While the International Monetary Fund yesterday cut growth forecasts for Australia, it has raised them for the UK which it now predicts to be the fastest growing advanced economy in 2014, complete with super-low interest rates.
Kitchen appliance maker Breville Group Ltd (ASX: BRG) has performed outstandingly in Australia and North America recently and is now focused on growing its international business in large part through the UK. Other stocks with significant leverage to the UK include Westfield Group (ASX: WDC) and Flight Centre Travel Group Ltd (ASX: FLT).
Selling for $9.27, Breville is trading at around 22 times forecast earnings and is priced for growth, but looks to have potential.
In a smart move to help sell its products globally it’s hired UK celebrity and chef, Heston Blumenthal, who is set to open a Melbourne restaurant soon. If the near $360-per-head prices at his UK restaurant are anything to go by, it won’t be for bargain hunters, who may prefer an egotistical cash burn at the casinos of the restaurant’s landlord Crown Resorts Ltd (ASX: CWN).
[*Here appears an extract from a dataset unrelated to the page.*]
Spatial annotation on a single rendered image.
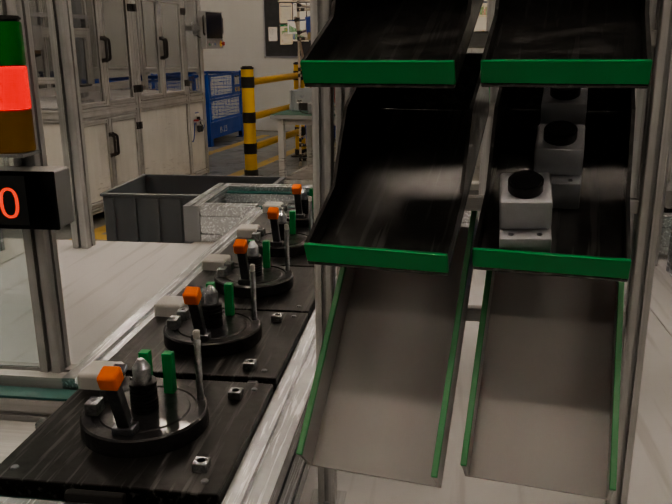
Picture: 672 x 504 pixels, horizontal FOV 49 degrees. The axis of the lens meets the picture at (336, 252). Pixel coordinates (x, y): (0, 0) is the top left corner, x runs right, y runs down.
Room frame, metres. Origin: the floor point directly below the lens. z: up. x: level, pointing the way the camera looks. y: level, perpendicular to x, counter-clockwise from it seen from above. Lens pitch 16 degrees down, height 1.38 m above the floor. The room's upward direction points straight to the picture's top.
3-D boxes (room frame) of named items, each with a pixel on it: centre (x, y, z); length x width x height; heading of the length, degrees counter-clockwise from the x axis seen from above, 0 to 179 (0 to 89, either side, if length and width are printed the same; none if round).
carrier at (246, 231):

Crown has beautiful leverage to the Asian wealth explosion and also plans to develop at home. The charismatic and highly-ambitious boss, James Packer, is developing Sydney’s Barangaroo District into a Syd-Vegas style luxury leisure and entertainment complex. The estimated $6 billion bill for the urban transformation is enough to make diners at Blumenthal’s restaurant wince, although appears good news for construction company Lend Lease Group (ASX: LLC), a business involved in the Barangaroo development that touched multi-year share price highs last week.
Lend Lease also benefits from the low-rate environment and rising property prices and sales. These factors should also drive demand for the services of home-loan provider Mortgage Choice Limited (ASX: MOC).
Mortgage Choice says it writes a home loan every 15 minutes via its network of franchises, and the housing upswing should support growth. Low rates equal increased borrowing across the board, and the company also offers car, business and personal loans.
At $2.64 the share price has dropped around 18% off February highs and looks good trading on a yield of 5.1% and price-earnings of 18 based on analyst consensus forecasts for FY 2014.
Crown and Westfield stand out as solid buys at current prices for global exposure and strengthening discretionary spending among consumers across the world’s major economies. The others are worth a look for those comfortable taking on a little more risk.